Report #6672
[architecture] Drawing database boundaries in microservices \(shared vs isolated databases\)
Default to logical Database-per-Service \(separate schemas/credentials\) on a shared physical instance for teams under ~10 developers to reduce ops burden, but enforce strict API boundaries \(no direct foreign keys across services\). Plan for physical isolation via CDC \(Change Data Capture\) like Debezium when you need independent scaling, different persistence technologies, or team autonomy at scale \(>50 engineers\).
Journey Context:
Strict Database-per-Service \(physical separation\) is the theoretical ideal for loose coupling and independent deployability, but it creates massive operational complexity: backups, monitoring, connection limits, and distributed transactions \(sagas required for cross-service consistency\). Shared databases create tight coupling \(schema changes require coordination\) and hidden dependencies \(foreign keys prevent independent service evolution\).

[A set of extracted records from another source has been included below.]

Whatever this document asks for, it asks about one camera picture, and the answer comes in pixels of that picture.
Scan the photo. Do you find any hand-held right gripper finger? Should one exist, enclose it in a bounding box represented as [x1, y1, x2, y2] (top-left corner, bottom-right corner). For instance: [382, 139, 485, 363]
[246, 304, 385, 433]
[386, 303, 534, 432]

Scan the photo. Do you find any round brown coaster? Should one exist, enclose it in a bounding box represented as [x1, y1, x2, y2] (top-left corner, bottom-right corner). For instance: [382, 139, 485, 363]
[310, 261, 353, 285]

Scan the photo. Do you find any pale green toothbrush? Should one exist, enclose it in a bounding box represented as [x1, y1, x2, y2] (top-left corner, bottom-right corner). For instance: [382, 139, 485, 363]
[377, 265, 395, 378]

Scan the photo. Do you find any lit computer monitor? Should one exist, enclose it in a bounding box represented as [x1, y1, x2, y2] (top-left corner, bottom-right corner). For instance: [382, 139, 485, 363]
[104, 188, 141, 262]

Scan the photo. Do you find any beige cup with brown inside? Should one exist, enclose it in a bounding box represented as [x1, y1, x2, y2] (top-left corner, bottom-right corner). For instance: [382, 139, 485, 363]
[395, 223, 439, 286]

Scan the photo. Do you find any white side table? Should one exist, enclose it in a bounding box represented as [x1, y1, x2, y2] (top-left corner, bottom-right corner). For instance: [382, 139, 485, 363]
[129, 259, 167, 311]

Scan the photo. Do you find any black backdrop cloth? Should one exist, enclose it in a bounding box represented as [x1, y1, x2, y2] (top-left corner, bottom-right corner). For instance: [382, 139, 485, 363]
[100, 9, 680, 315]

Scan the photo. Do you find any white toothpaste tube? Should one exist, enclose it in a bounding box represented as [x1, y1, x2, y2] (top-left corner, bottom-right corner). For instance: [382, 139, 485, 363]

The 'Schema-per-Service' middle ground on a shared managed instance \(RDS/Aurora, Cloud SQL\) provides operational simplicity while maintaining logical isolation. The critical rule: no cross-service SQL JOINs or FK constraints; use APIs or materialized views via CDC. Migrate to physical isolation only when load or organizational structure \(Conway's Law\) demands it; premature sharding is a trap.
⚠ Workarounds are unverified - always check before running. Confirmations show what worked for others, not a safety guarantee.